> _What to work on_
Keeping every character in place, output all the data.

> _Data segment_
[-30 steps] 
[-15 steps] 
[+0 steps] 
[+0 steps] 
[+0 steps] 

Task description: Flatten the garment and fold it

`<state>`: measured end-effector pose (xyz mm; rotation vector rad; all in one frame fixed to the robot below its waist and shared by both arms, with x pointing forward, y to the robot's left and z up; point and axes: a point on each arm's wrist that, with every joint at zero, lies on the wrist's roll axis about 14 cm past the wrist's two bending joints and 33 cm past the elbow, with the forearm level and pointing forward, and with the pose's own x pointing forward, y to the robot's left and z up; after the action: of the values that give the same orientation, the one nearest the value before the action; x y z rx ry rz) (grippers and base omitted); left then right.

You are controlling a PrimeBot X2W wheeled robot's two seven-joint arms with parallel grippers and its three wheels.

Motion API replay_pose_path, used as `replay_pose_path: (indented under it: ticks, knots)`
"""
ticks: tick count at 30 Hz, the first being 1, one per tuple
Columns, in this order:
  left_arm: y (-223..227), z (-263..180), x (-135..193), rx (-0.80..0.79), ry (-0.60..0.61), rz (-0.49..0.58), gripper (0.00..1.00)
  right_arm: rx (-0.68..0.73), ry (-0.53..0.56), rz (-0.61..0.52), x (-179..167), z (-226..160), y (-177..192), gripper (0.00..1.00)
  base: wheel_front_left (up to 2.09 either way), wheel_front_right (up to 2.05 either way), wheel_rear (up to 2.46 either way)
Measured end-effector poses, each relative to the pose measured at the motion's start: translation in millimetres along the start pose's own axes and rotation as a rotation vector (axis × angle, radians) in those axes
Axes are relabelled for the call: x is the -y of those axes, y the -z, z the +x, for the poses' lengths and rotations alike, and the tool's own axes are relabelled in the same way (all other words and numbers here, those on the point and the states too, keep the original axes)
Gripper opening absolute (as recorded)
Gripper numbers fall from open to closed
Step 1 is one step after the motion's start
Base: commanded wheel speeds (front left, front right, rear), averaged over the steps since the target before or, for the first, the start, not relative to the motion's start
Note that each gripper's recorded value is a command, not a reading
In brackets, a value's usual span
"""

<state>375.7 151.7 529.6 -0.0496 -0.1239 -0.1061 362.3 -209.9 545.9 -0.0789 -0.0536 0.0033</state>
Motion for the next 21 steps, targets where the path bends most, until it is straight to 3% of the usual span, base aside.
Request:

> _Finished exercise_
[-30 steps] 
[-15 steps] 
[+0 steps] 
[+0 steps] 
[+0 steps] 

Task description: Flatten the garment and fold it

`<state>`: measured end-effector pose (xyz mm; rotation vector rad; all in one frame fixed to the robot below its waist and shared by both arms, with x pointing forward, y to the robot's left and z up; point and axes: a point on each arm's wrist that, with every joint at zero, lies on the wrist's roll axis about 14 cm past the wrist's two bending joints and 33 cm past the elbow, with the forearm level and pointing forward, and with the pose's own x pointing forward, y to the robot's left and z up; after the action: of the values that give the same orientation, the one nearest the value before the action; x y z rx ry rz) (grippers and base omitted); left then right.

You are controlling a PrimeBot X2W wheeled robot's two seven-joint arms with parallel grippers and its three wheels.

Motion API replay_pose_path, used as `replay_pose_path: (indented under it: ticks, knots)`
"""
ticks: tick count at 30 Hz, the first being 1, one per tuple
Columns, in this order:
  left_arm: y (-223..227), z (-263..180), x (-135..193), rx (-0.80..0.79), ry (-0.60..0.61), rz (-0.49..0.58), gripper (0.00..1.00)
  right_arm: rx (-0.68..0.73), ry (-0.53..0.56), rz (-0.61..0.52), x (-179..167), z (-226..160), y (-177..192), gripper (0.00..1.00)
  base: wheel_front_left (up to 2.09 either way), wheel_front_right (up to 2.05 either way), wheel_rear (up to 2.46 either way)
Measured end-effector poses, each relative to the pose measured at the motion's start: translation in millimetres along the start pose's own axes and rotation as a rotation vector (axis × angle, radians) in those axes
Axes are relabelled for the call: x is the -y of those axes, y the -z, z the +x, for the poses' lengths and rotations alike, and the tool's own axes are relabelled in the same way (all other words and numbers here, those on the point and the states too, keep the original axes)
Gripper opening absolute (as recorded)
Gripper numbers fall from open to closed
Step 1 is one step after the motion's start
Base: commanded wheel speeds (front left, front right, rear), averaged over the steps since the target before or, for the first, the start, not relative to the motion's start
Note that each gripper's recorded value is a command, not a reading
In brackets, a value's usual span
"""

<state>375.7 151.7 529.6 -0.0496 -0.1239 -0.1061 362.3 -209.9 545.9 -0.0789 -0.0536 0.0033</state>
Motion for the next 21 steps, targets where the path bends most, until it is straight to 3% of the usual span, base aside.
Request:

The generated output is now complete.